Logging to one process from thousands: How does it work?

Thu Jan 5 20:19:59 CET 2006

On 5 Jan 2006, at 18:20, chandru wrote:

> Hi Sean,
>
> On 05/01/06, Sean Hinde <sean.hinde@REDACTED> wrote:
>> Hi Chandru,
>>
>> If the overall system is synchronous you should not see message
>> queues fill up out of control.
>
> Not necessarily. If I decided to allow a 100msgs/sec into the system
> and if each of those messages generated a number of log entries, the
> message queues in the logger process quickly build up if your hard
> disk is not responsive at some point (using synchronous logging). The
> problem I have with this is I can't always guarantee that I will
> safely handle 100 msgs/sec.

Spawn is the async mechanism here then :-)

Assuming that the disk subsystem can keep up on average, and you  
don't want to limit the input load by setting a maximum level of  
concurrency as well as msgs/s, then I guess what you want to achieve  
is to isolate the worker jobs from short term pauses in the disk logger.
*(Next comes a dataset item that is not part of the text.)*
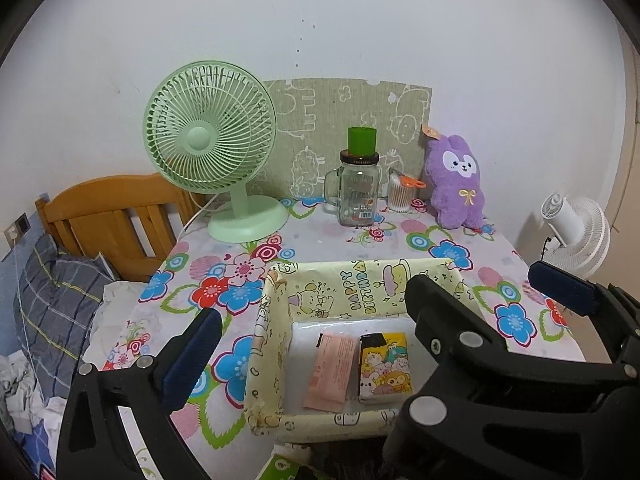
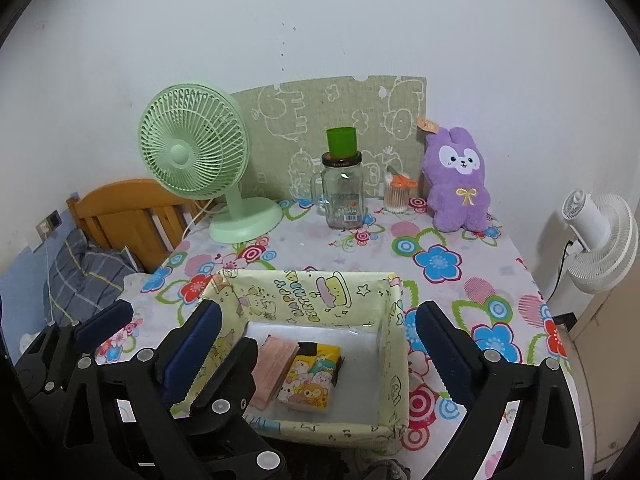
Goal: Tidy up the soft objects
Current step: 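Withdraw both tools from the box back toward the remaining pile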
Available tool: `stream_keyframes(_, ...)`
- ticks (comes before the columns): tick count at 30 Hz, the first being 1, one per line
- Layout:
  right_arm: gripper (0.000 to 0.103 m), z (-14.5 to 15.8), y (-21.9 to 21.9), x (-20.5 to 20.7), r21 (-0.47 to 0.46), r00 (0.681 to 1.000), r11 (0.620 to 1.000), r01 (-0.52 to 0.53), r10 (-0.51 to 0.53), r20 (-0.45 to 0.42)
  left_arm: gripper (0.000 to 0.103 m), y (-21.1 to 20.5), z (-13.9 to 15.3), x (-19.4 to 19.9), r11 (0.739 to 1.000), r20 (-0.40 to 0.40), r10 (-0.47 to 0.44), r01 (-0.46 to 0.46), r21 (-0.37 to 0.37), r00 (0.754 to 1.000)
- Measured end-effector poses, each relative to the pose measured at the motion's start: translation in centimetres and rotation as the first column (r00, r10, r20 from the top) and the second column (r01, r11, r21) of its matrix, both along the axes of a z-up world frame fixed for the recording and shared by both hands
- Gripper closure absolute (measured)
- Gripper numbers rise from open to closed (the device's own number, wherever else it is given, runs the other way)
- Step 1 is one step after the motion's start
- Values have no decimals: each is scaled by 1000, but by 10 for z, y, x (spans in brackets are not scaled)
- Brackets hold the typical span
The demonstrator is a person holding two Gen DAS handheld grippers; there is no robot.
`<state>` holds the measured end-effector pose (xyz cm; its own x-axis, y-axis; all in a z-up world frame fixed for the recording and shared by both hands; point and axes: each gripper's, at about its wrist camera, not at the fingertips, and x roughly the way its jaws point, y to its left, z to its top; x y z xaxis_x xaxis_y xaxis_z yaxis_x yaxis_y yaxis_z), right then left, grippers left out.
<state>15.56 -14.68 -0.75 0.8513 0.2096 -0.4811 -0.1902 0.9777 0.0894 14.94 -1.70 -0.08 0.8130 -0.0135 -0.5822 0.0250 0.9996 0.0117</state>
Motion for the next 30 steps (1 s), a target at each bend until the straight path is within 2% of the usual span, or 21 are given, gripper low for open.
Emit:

You could introduce an additional accumulator process which stores  
log messages while waiting  for a separate disk log owning process to  
write the current chunk. The protocol to the disk log owning process  
could be "send async log message, but don't send any more until the  
disk log process confirms that the write is done with a message back".

>
>> Or make the message consumer drop events which it cannot handle. Just
>> receiving a message takes very little time, and then you can
>> guarantee that important messages do get handled.
>
> I suppose I could do this - but that'll mean invoking
> process_info(self(), message_queue_len) everytime I handle a new
> message. Is the message queue length actually incremented everytime a
> message is placed in a process' queue? Or is the length computed
> everytime I call process_info/2?

I had in mind some local heuristic where the process could decide it  
is overloaded, but this could work also. A quick look at the source  
suggests this call is efficient.

Sean